Don’t be afraid to write in your real voice. If that means speaking in memes and emojis, go for it! Readers will appreciate your authenticity so long as the content is easily readable.
Which brings me to my next point. Write in short paragraphs. Use short sentences. Include header text. Break up content with bulleted lists. Add images where possible. Do whatever you can to break up lengthy posts and keep readers on their toes.
Don’t worry about selling your WordPress business. That’s what the rest of your site is for. Just focus on the topic at hand and your authority on the subject and the quality of your content will speak on your business’s behalf.
Remember how I said you don’t have to write 1,000-word blogs all the time? Well, if you’re a WordPress developer or designer, why not play to your strengths? Instead of writing lengthy posts you’re not comfortable with, design an infographic with interesting facts you’ve learned about WordPress. Record a video of yourself white labeling the backend of WordPress. Create memes to speak on your behalf and inject some humor into your blog.
Don’t ever feel like your blog needs to be lengthy post after lengthy post. Mix it up and play to your strengths.
If your readers decide to engage with you, don’t leave them hanging. A comments board is a great place to get to know your audience and build new relationships.
Keep your blogs alive! One of the biggest mistakes people make (and this isn’t just for WordPress professionals) is not sharing their posts wherever they can and to keep them in rotation. Share them on social media, in your newsletter, link to a recent one in your signature, and send one to a client if it answers a question they asked. If the content remains relevant, keep putting it out there.

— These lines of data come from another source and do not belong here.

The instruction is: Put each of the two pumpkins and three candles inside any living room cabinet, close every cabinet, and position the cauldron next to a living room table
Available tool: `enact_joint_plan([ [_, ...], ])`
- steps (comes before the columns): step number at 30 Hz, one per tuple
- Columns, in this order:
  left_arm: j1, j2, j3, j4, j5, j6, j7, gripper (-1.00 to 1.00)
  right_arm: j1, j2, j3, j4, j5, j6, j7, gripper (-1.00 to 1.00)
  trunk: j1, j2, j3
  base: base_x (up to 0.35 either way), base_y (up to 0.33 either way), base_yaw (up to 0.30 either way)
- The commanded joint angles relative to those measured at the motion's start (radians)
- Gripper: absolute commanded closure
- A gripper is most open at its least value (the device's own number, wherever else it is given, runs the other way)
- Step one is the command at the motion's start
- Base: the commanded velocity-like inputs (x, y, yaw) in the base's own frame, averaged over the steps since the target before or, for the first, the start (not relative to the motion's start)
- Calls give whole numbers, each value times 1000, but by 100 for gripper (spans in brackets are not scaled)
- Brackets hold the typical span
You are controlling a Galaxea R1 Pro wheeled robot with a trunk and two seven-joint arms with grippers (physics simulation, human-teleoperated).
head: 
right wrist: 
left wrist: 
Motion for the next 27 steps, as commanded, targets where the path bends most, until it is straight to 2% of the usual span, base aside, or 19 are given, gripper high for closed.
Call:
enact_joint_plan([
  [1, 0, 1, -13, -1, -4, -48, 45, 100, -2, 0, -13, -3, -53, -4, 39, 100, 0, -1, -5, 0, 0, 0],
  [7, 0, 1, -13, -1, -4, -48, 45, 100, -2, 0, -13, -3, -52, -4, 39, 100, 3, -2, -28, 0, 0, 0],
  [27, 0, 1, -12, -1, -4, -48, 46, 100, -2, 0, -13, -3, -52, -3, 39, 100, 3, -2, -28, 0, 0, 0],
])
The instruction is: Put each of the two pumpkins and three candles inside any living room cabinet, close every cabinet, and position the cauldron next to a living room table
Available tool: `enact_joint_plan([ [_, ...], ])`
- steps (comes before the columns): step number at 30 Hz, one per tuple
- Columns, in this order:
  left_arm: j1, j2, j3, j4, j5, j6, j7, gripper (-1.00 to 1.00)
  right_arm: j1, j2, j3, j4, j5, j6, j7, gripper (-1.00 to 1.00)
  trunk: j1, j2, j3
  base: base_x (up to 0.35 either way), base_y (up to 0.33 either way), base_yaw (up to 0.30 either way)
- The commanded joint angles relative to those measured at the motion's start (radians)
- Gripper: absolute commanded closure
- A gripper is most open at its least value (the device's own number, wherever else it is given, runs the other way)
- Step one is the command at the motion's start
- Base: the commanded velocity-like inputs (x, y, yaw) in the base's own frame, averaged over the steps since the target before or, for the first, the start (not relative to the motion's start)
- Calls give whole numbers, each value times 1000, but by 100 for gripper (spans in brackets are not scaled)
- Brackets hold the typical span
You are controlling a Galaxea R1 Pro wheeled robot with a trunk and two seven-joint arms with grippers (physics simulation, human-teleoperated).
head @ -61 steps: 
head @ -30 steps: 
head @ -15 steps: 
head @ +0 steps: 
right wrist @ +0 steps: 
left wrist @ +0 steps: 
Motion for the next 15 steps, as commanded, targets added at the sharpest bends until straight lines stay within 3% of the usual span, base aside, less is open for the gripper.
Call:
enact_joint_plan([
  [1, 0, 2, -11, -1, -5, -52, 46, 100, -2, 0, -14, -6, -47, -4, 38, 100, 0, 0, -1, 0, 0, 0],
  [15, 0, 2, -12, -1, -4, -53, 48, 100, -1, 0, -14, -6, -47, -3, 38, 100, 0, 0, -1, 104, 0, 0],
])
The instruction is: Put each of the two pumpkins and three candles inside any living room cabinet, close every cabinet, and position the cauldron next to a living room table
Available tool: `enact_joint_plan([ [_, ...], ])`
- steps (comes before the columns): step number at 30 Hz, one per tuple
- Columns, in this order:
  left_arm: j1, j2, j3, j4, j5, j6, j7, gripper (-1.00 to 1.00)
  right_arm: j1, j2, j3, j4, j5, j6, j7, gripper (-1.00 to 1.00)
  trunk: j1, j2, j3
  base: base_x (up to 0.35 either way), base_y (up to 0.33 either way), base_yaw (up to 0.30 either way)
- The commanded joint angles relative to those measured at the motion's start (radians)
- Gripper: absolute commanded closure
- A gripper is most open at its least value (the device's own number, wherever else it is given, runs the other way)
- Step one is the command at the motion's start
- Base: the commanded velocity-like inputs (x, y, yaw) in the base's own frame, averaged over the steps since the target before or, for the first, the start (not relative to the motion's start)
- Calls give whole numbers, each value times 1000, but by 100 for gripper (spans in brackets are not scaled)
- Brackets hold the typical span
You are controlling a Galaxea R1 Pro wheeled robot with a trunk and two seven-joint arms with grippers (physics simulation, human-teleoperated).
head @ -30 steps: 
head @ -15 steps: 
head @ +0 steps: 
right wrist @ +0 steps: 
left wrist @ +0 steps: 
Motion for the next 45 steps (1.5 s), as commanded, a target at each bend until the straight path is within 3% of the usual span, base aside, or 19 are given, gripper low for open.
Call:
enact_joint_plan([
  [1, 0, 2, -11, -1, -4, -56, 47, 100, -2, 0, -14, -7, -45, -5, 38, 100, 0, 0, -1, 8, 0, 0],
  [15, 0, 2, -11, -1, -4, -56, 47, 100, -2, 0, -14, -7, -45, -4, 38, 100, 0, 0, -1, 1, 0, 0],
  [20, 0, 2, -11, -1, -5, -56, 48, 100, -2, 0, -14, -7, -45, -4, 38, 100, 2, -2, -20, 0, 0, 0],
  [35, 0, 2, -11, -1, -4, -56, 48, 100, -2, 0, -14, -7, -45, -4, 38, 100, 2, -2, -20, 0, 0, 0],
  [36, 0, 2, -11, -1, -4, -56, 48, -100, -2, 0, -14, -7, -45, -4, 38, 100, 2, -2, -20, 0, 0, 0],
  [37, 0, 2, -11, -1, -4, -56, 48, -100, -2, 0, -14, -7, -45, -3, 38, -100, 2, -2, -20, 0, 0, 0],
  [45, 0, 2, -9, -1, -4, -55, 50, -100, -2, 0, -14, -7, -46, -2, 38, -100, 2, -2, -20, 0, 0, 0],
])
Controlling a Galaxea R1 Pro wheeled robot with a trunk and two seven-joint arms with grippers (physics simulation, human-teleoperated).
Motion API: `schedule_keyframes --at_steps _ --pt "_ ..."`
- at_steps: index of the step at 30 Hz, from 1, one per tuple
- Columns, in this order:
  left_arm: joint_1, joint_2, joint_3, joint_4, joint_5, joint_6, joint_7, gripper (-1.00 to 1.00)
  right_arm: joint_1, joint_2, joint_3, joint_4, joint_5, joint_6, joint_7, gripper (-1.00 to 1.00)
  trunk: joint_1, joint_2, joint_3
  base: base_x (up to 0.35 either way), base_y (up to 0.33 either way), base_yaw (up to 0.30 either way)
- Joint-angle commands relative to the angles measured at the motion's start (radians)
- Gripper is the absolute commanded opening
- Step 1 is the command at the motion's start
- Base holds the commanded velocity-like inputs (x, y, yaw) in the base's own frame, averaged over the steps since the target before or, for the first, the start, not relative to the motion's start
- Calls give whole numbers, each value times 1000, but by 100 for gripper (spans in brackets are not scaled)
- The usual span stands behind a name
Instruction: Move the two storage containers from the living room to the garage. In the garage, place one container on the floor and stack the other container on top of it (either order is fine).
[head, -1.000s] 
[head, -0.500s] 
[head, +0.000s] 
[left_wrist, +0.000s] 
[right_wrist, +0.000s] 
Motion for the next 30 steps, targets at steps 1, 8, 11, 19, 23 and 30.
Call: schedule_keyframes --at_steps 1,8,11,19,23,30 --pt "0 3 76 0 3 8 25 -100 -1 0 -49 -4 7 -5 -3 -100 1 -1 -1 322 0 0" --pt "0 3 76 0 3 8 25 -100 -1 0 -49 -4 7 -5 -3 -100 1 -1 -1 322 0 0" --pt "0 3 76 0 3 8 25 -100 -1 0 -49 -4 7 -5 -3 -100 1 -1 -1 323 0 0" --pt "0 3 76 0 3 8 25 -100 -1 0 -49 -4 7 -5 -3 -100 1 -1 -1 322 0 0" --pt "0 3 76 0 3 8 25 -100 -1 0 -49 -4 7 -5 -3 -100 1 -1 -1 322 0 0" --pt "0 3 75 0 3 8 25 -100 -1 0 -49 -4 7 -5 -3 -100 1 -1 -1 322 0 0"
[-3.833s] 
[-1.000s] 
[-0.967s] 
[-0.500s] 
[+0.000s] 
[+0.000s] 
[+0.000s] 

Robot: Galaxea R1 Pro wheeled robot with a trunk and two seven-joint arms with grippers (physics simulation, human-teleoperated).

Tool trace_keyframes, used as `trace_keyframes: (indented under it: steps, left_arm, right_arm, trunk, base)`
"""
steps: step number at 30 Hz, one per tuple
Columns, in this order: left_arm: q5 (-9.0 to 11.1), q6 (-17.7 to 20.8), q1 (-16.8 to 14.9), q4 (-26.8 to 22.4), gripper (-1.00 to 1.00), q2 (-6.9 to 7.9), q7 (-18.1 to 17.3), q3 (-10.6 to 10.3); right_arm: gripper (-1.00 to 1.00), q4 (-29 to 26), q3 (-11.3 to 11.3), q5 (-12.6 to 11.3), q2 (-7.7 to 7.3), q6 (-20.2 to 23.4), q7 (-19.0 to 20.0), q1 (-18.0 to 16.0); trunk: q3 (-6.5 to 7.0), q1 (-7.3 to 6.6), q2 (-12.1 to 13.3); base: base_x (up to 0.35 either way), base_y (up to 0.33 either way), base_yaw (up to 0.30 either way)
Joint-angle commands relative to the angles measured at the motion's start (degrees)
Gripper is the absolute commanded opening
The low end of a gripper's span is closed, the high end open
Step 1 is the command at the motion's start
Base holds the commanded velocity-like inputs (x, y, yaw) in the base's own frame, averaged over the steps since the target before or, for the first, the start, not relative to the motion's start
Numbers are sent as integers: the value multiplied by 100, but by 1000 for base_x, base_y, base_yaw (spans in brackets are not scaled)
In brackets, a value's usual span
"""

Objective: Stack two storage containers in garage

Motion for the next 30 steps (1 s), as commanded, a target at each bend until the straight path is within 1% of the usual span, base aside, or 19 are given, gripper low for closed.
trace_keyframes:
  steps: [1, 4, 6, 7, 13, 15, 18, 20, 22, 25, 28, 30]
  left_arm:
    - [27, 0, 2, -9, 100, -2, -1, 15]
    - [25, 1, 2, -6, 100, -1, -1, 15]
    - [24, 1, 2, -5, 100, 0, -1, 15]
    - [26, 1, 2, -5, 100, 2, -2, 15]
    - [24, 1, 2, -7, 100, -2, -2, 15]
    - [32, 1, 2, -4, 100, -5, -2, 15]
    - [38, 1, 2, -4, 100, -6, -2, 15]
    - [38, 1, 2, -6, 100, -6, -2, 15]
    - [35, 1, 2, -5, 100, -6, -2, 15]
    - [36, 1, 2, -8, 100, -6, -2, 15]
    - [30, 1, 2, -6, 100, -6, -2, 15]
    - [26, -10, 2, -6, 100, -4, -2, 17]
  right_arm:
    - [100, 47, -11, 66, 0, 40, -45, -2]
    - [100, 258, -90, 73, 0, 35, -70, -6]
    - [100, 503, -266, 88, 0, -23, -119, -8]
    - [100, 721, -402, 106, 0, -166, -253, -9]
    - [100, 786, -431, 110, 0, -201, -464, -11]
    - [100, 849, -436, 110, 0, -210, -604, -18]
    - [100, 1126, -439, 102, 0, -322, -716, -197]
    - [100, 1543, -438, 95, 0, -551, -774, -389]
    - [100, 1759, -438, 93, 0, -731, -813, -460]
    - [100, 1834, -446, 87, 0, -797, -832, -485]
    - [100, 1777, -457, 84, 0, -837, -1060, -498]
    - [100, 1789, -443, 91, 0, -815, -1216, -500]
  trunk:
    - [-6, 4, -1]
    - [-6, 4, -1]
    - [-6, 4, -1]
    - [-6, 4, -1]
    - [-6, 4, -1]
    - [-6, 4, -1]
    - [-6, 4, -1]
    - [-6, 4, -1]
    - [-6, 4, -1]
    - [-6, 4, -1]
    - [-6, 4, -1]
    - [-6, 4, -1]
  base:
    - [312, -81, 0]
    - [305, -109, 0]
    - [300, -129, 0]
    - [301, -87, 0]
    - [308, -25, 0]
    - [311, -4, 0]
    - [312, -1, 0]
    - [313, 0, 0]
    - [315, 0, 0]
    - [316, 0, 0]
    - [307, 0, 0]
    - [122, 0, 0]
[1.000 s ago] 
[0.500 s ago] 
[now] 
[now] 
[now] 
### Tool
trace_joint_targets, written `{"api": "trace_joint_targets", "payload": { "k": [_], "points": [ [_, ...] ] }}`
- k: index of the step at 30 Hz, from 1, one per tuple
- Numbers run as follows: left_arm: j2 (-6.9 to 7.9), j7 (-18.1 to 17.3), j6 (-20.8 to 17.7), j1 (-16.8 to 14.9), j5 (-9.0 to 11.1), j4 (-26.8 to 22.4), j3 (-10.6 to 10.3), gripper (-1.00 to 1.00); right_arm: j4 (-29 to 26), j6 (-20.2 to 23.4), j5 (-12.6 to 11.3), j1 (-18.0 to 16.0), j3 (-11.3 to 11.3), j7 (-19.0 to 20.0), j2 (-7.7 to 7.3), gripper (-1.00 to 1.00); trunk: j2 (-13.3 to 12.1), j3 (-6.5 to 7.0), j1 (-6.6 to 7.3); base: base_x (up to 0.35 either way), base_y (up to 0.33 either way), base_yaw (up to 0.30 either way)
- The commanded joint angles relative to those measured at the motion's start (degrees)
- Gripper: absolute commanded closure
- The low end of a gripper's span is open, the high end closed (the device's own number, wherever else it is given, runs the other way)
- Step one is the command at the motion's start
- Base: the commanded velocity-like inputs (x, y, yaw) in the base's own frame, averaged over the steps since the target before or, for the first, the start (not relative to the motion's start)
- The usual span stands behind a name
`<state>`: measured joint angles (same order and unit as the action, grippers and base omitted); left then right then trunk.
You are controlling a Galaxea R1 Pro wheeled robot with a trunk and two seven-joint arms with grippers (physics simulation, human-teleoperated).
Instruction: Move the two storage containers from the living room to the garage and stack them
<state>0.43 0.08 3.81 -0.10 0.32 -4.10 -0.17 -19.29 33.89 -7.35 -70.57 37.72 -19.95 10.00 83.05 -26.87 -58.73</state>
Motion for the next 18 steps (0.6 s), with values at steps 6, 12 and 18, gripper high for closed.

You may think you’ll remember to make time to blog every week… but you probably won’t or you’ll find an excuse to avoid it. That’s why you should add an editorial calendar plugin to your WordPress site. It’ll help you plan out ideas in advance and keep yourself accountable to whatever amount of blogging you intend to do on your preset timeframe.
Of course, don’t forget to optimize your blogs for search! Having Google index those new pages is a good start, but if you can get the proper metadata on there, you’ll greatly improve your chances of it ranking better than it would have without it. Try WPMU DEV’s SmartCrawl plugin for this.
Marketing is essential for every business. After all, unless you’re working out of a tiny shop on Main Street and hoping for passersby to stop in and ask for your help in developing their WordPress site, how do you expect new clientele to find out about you?
That being said, no one’s saying you have to hire an agency to create a $5,000 monthly marketing campaign to promote your services. Start with the blogging piece, reap the benefits of the increased exposure and trust-building, and see how it goes.